# Need some LED help please- battery/resistor?

Discussion in 'The Projects Forum' started by DocOctavius, Jan 29, 2008.

1. ### DocOctavius Thread Starter Member

Jul 19, 2005
12
0
Hi guys-

I'm sure this is an elementary problem, but I'm trying to test a 360nm Fox UV Led for curing purposes, and can't seem to make it work. Here's what I know:

Forward voltage: min 3.6 typ 4.3 max 5.0 Volts at 20mA forward current
DC forward current max : 30mA, 20mA ideal

I'm trying to figure out what kind of battery and resistor to use, tried a 9v battery with a few different resistors, and none would allow enough power to go to it. Since 4.5 volts was ok for the LED I tried putting 3 AA batteries together and running it- it blew the LED out I think. Keep in mind this is for only one LED for testing purposes.
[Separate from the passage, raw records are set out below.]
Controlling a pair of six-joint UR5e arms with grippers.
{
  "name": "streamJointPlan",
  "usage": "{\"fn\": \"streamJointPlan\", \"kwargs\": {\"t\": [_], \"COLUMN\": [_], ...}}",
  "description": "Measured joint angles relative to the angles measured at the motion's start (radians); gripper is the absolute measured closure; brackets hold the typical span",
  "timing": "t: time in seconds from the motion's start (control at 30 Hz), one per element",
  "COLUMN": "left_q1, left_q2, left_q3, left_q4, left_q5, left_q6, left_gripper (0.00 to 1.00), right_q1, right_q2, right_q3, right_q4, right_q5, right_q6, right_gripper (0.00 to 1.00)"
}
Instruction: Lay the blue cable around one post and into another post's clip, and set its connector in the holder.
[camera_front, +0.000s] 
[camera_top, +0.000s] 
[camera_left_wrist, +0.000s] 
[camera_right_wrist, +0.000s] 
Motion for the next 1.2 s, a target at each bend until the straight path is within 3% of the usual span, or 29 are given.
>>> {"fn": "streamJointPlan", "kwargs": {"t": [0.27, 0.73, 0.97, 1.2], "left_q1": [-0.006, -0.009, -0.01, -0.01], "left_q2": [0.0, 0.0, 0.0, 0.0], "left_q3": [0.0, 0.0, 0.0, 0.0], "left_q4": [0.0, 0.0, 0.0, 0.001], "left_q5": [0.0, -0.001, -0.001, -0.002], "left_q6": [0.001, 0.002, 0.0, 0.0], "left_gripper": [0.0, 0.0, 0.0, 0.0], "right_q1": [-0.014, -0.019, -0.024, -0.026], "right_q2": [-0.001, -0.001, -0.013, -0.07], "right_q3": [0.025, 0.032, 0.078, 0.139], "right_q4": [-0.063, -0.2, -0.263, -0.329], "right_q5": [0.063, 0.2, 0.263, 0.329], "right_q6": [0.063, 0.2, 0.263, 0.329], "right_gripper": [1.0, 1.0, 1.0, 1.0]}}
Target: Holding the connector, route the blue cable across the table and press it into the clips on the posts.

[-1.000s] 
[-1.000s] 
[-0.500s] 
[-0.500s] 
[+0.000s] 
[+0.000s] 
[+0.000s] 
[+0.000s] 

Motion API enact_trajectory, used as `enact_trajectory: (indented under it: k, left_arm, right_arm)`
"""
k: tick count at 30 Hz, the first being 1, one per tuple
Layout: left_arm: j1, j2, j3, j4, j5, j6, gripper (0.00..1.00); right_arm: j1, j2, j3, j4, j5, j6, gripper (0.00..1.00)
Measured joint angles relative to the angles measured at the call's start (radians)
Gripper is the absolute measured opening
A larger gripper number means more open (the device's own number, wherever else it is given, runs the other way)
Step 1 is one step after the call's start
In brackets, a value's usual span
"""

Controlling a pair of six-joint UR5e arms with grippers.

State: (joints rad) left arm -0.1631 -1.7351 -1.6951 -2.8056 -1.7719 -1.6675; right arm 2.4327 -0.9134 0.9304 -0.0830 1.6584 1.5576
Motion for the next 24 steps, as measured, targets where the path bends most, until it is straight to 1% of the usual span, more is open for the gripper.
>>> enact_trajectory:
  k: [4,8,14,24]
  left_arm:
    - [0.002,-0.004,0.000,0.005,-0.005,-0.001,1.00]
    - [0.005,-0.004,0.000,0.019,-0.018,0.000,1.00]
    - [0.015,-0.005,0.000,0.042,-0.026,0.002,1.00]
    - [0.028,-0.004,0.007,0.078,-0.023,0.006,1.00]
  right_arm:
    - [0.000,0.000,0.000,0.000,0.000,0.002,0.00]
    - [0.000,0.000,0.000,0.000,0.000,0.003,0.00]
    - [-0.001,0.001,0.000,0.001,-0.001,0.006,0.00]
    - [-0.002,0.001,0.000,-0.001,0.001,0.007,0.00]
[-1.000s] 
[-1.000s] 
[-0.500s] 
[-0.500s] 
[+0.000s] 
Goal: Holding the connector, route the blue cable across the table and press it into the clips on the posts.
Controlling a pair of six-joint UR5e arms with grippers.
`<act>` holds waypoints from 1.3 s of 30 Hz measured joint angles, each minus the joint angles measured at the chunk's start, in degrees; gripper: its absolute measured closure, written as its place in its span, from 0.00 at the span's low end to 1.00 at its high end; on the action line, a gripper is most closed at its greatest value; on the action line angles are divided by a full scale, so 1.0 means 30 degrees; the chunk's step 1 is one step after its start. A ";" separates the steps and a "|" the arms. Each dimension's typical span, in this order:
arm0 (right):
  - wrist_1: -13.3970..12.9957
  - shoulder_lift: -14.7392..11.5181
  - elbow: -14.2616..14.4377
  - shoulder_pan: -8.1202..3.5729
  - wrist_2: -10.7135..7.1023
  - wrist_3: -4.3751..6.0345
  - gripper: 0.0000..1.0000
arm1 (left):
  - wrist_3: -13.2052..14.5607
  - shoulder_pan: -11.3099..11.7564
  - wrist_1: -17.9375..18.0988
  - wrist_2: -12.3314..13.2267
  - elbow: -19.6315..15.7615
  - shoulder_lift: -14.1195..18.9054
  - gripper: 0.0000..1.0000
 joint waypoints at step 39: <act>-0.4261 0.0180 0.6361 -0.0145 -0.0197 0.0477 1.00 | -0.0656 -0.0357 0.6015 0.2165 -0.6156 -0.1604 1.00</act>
Thanks in advance for your help...

2. ### SgtWookie Expert

Jul 17, 2007
22,183
1,728
9V batteries, even when new, only output 4mA. They are therefore unsuitable for your test.

LEDs can vary widely in their actual voltage rating from lot to lot; even in the same batch. The voltage drop across them does not change much with an increase or decrease in current. That is why you blew up your LED when you connected it up directly to the battery with no current limiting resistor.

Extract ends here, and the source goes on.